– Жизни Вашего Величества ничего не угрожает. Внутренних повреждений нет, а ссадины и ушибы скоро заживут. Разве что… – он запнулся, бросив испуганный взгляд мне через плечо. Можно было не сомневаться с чем ему пришлось встретиться. Наверняка князь свирепо сверлил его глазами, запрещая болтать лишнего. Нет, ну что за несносный человек! Ну почему он никак не желает осознать, что его чрезмерное желание постоянно присутствовать в моей жизни, нравится лишь ему одному?

Непробиваемый, как скала, князь не желал ничего понимать. Ни тонкие намеки, ни прямые оскорбления не приносили никакого успеха. Этот медведь решил быть рядом, и никакая сила не могла его прогнать. Вот и сейчас, словно желая испытать степень моей выдержки, он мягко приобнял меня за плечи и ободряюще их сжал.

Ну всё, моё терпение закончилось. Дернувшись, я грубо сбросила его руки, и уже собралась в десятитысячный раз отчитать за вольное поведение, когда услышала повелительное:

– Сиди смирно, девочка, и не мешай врачу! Разве подобает королеве скакать по постели как взбесившийся кузнечик?

Сердце подпрыгнуло в груди при звуках самого родного в мире голоса, который я уже и не чаяла когда-нибудь вновь услышать. Бабушка!

Забыв о боли, я повернулась, и в миг очутилась в мягких объятиях грозной Арабеллы д’Арси. И впервые за долгие годы, видимо по причине сильного напряжения, меня прорвало. Не обращая внимания на застывшего с отвисшей челюстью медика, наплевав на все приличия, я крепко прижалась к её груди и, совсем как дитя, зарыдала.

Я плакала так, как, пожалуй, ещё никогда в своей жизни. Слёзы текли по щекам рекой и никак не хотели останавливаться. От частых всхлипываний нос покраснел и распух.

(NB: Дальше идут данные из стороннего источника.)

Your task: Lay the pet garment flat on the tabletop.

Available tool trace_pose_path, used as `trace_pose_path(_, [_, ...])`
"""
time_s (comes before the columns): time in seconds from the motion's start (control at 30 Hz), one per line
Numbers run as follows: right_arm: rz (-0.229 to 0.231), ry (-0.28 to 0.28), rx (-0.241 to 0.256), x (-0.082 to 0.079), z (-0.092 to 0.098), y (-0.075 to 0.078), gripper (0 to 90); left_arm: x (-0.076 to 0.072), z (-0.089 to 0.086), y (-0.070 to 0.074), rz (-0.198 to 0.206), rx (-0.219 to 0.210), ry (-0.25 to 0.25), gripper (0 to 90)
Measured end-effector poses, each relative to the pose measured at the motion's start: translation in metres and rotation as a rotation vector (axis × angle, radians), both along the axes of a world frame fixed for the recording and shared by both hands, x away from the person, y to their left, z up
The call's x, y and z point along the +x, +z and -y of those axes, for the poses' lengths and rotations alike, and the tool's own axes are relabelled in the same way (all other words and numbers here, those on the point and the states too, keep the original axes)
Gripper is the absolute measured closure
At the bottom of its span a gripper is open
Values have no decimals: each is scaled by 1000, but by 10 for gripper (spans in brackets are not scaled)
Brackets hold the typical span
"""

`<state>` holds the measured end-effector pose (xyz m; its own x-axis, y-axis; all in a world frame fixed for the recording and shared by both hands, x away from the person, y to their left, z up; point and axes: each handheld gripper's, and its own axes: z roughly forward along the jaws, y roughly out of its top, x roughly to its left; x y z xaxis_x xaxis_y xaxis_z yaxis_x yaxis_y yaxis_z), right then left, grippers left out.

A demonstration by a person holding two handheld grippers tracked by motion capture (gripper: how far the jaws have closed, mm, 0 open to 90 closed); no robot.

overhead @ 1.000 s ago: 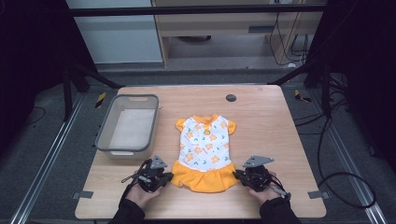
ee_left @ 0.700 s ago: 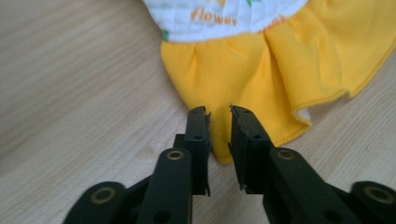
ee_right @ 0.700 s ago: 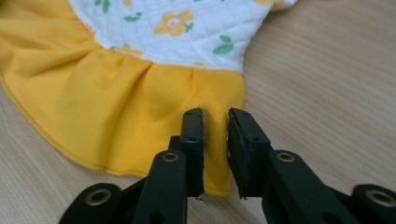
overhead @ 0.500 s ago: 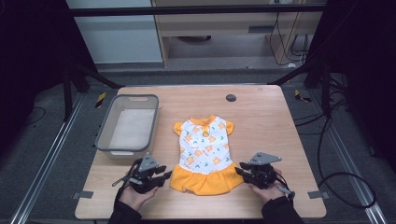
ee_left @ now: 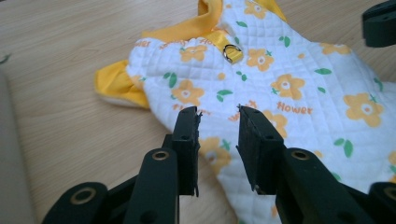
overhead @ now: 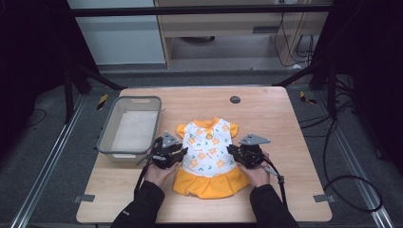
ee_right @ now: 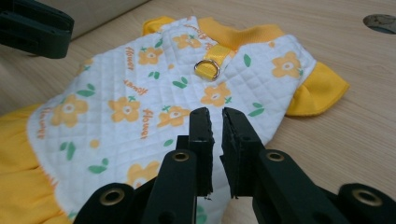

– Ну же, моя хорошая, успокойся. Твои слёзы разбивают мне сердце, – гладя меня по голове, нежно приговаривала бабушка. И если у меня ещё оставались какие-нибудь сомнения относительно реальности происходящего, то после следующей фразы, они моментально улетучились:

– Доктор, не стойте как истукан, подайте воды. Живо! – Прикрикнула она, увидев, как тот на секунду замялся. – Вот возьми, – это она уже мне, всунув в руку кружевной платок, – вытри свои прекрасные глазки. Негоже Вашему Величеству вести себя как сопливая девчонка.

Всхлипнув в последний раз, я улыбнулась. Если что-то в мире оставалось неизменным, то это острый язык герцогини д’Одемар. Воистину, этой женщине не было равных ни при французском дворе, ни при боравийском.

Кстати, если говорить о равенстве… Только сейчас, немного отстранившись, чтобы привести себя в порядок, я обратила внимание на ее внешний вид, и ужаснулась. Линялое платье из грубой ткани, видавший виды передник, и, о боже, уродливый чепец, скрывающий половину ее лица. Что происходит?

Я так прямо об этом спросила. Но перед тем, как ответить, бабушка стрельнула глазами в сторону вытянувшего от любопытства шею, эскулапа:

– Подите прочь, любезный. Дальше, Её Величество справится без вас.

– Но позвольте… – с оскорбленным видом попробовал было возразить медик, но я взглядом заставила его умолкнуть.

– Ступайте, Тамаш. Если понадобитесь, я за вами пришлю.

Провожая взглядом коренастую фигуру врача, бабушка задумчиво нахмурила брови:

– Ты, возможно, удивишься, душенька, но этот человек и лицом, и сложением, самым удивительным образом напомнил мне…

– Де Кресси, – улыбнувшись, закончила я за нее я. Правда от стреляющей боли на затылке, улыбка вышла несколько кривой. – Вот только пообстричь эти густые усы до тоненьких полосочек, да чуть укоротить рост и будет просто вылитый шевалье.